◆ Data:
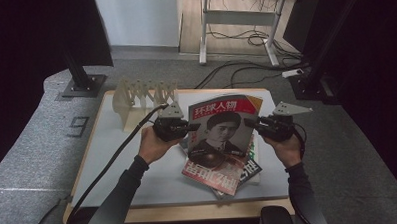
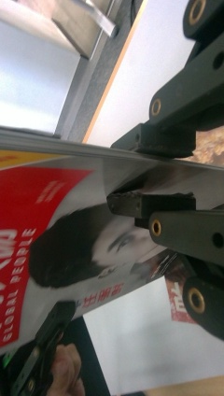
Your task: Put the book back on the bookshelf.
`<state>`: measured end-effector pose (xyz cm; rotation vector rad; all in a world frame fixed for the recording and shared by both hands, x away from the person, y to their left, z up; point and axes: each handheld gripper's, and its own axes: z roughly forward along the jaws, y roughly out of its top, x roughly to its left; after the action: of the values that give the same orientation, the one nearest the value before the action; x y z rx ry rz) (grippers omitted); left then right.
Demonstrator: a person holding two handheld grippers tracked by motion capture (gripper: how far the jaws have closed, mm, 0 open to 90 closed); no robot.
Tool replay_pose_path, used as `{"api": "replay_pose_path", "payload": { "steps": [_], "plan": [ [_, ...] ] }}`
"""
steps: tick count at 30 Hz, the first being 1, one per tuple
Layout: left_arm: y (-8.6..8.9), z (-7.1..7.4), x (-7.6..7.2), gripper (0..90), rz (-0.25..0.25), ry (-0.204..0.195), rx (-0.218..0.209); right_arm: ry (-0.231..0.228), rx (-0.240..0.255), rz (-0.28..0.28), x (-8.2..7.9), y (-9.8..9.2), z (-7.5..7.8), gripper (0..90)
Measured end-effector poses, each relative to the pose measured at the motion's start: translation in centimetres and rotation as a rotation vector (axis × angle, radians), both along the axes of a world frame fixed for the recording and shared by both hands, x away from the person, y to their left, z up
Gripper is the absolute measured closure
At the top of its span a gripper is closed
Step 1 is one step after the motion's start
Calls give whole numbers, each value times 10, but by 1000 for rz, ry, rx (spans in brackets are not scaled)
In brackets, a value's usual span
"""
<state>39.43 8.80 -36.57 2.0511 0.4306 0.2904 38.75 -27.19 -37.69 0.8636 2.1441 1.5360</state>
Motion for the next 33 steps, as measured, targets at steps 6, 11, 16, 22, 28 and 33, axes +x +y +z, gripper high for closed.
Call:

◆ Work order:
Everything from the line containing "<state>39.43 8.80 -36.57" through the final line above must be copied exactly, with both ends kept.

◆ Answer to this exercise:
<state>39.43 8.80 -36.57 2.0511 0.4306 0.2904 38.75 -27.19 -37.69 0.8636 2.1441 1.5360</state>
Motion for the next 33 steps, as measured, targets at steps 6, 11, 16, 22, 28 and 33, axes +x +y +z, gripper high for closed.
Call:

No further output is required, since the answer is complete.